Interestingly, in the midst of the recent market volatility, one of my clients asked about the other side of this coin, so to speak. He wanted to know if we wouldn’t have been better off using “sell triggers” that would have kicked in at a certain point so that we could have gotten out of the market and protected our assets from the twin bear markets we have experienced in the past ten years; for example, selling when the Dow climbs into a range between 13,000 and 14,000, and then buying back in when the Dow is in a range between 7,000 and 8,000. In such a scenario, the investor would try to generate all of the returns needed to fund retirement from the interest earned sitting in cash and from the appreciation between 8,000 and 13,000 on the Dow.

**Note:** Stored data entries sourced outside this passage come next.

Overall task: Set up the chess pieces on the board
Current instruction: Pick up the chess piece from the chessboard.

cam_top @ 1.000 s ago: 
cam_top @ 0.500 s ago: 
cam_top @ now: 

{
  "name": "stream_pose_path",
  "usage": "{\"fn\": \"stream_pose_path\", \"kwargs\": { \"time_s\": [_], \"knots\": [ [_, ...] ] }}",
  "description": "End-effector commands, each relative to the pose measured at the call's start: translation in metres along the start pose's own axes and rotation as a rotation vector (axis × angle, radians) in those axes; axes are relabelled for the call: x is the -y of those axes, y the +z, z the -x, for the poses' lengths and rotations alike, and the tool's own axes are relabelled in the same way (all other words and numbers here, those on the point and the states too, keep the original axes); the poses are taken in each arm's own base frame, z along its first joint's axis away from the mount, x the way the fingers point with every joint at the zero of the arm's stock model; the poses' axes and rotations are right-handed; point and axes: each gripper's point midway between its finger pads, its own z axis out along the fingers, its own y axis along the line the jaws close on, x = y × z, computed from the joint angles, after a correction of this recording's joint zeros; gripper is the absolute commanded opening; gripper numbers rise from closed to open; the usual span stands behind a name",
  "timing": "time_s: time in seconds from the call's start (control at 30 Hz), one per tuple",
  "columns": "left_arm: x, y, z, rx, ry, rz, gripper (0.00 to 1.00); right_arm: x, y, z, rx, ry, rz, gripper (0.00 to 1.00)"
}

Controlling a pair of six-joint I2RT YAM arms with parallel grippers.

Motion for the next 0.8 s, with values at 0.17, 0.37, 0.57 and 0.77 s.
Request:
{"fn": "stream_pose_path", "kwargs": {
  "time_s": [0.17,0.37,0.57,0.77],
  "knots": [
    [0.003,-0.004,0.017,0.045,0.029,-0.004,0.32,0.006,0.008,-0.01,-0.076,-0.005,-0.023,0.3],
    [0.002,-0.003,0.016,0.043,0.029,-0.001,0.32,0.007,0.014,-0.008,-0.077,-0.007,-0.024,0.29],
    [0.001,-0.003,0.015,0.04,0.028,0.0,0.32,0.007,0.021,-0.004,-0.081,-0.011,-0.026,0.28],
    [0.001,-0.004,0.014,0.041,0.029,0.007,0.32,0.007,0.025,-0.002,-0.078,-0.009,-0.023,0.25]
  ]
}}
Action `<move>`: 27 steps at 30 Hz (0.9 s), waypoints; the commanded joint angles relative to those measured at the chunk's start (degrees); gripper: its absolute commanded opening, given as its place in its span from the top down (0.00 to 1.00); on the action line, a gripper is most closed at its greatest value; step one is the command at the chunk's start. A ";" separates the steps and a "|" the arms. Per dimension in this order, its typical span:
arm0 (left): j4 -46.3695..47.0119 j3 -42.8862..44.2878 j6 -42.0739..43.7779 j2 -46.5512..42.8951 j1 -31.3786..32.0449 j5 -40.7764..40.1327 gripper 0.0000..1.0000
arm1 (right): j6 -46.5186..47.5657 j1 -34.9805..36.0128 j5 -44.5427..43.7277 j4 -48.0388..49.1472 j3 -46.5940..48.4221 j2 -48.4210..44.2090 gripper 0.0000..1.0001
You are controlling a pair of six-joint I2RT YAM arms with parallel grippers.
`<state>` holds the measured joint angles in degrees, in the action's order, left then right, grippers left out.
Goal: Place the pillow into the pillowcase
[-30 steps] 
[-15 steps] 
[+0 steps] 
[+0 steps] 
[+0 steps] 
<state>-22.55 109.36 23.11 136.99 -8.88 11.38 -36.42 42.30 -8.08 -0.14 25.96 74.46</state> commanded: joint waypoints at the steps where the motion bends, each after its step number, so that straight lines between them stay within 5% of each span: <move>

To see the problem with such an approach, let’s take a look back at June 1982:

An investor at that time would have looked back over the past two decades and seen a trading range in the Dow that was clearly evident, as seen in the graph below:

The Dow had flirted with the 1,000 point threshold on five occasions over that 20-year period, only to fall back to the 600 point level on two occasions and under 800 several other times. This represented drops of 40% and 20% respectively. It would have been very compelling in 1982 to implement a strategy that took advantage of this trading range, jumping out of the market around Dow 1,000 and then buying back in around Dow 700. 

The only problem is that after November 23, 1982 the Dow never went under 1,000 again. 

Now the investor would have had to decide when to get back in the market. Even harder to stomach would be the idea of making your old “top” your new “bottom” and establish a new range between, say 1,000 and 2,000. 

Such a strategy would have been nerve-wracking and ineffective in light of the Dow’s run over the next 20 years (and keep in mind this is a price-return graph that doesn’t factor in the reinvestment of dividends, which is historically 40% of total return): 

When the investment objective is retirement and you have a 20+ year time horizon, equity investing makes all the historical sense in the world. The trade-off is that you've got to BE IN THE MARKET to earn those equity rates of return. Anything else requires adhering more to guesswork than to disciplined strategy, and that is no basis for investment management.